- Task requirements -
Could you retype the whole listing word for word and drop the images?

BEGIN Data listing

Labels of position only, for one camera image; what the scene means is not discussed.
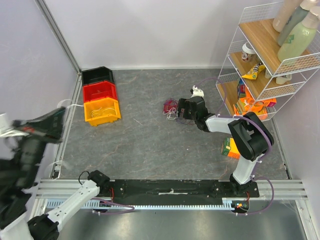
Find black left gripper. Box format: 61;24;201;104
13;104;71;184

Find green lotion bottle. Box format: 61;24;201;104
277;6;320;66

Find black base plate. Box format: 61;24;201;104
97;179;260;202

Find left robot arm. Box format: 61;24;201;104
0;106;110;240

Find orange snack boxes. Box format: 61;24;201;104
233;88;277;121

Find slotted cable duct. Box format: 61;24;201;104
46;197;238;210

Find red plastic bin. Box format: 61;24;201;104
82;81;118;103

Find yellow snack bag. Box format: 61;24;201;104
241;62;266;80

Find white wire shelf rack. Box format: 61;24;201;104
216;2;320;121

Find yellow plastic bin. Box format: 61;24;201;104
83;97;122;127

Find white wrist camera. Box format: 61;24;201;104
190;85;205;98
0;113;15;138

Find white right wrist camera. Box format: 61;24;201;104
190;85;205;98

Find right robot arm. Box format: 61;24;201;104
176;96;274;197

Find paper coffee cup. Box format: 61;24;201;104
241;41;256;62

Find beige bottle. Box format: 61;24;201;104
272;0;302;33

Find colourful small carton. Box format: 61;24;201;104
237;78;248;99

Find grey green bottle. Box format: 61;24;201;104
277;0;319;47

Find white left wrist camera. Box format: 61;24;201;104
0;113;15;138

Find small white bottle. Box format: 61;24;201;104
264;70;292;85

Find black plastic bin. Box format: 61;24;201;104
81;66;115;86

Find red thin cable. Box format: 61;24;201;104
162;97;179;114

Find green orange box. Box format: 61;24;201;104
221;137;241;159

END Data listing

- Finished task -
Labels of position only, for one camera image; what the scene means is not discussed.
Find black left gripper. Box format: 61;24;201;104
13;104;71;184

Find green lotion bottle. Box format: 61;24;201;104
277;6;320;66

Find black base plate. Box format: 61;24;201;104
97;179;260;202

Find left robot arm. Box format: 61;24;201;104
0;106;110;240

Find orange snack boxes. Box format: 61;24;201;104
233;88;277;121

Find slotted cable duct. Box format: 61;24;201;104
46;197;238;210

Find red plastic bin. Box format: 61;24;201;104
82;81;118;103

Find yellow snack bag. Box format: 61;24;201;104
241;62;266;80

Find white wire shelf rack. Box format: 61;24;201;104
216;2;320;121

Find yellow plastic bin. Box format: 61;24;201;104
83;97;122;127

Find white wrist camera. Box format: 61;24;201;104
190;85;205;98
0;113;15;138

Find white right wrist camera. Box format: 61;24;201;104
190;85;205;98

Find right robot arm. Box format: 61;24;201;104
176;96;274;197

Find paper coffee cup. Box format: 61;24;201;104
241;41;256;62

Find beige bottle. Box format: 61;24;201;104
272;0;302;33

Find colourful small carton. Box format: 61;24;201;104
237;78;248;99

Find grey green bottle. Box format: 61;24;201;104
277;0;319;47

Find white left wrist camera. Box format: 61;24;201;104
0;113;15;138

Find small white bottle. Box format: 61;24;201;104
264;70;292;85

Find black plastic bin. Box format: 61;24;201;104
81;66;115;86

Find red thin cable. Box format: 61;24;201;104
162;97;179;114

Find green orange box. Box format: 61;24;201;104
221;137;241;159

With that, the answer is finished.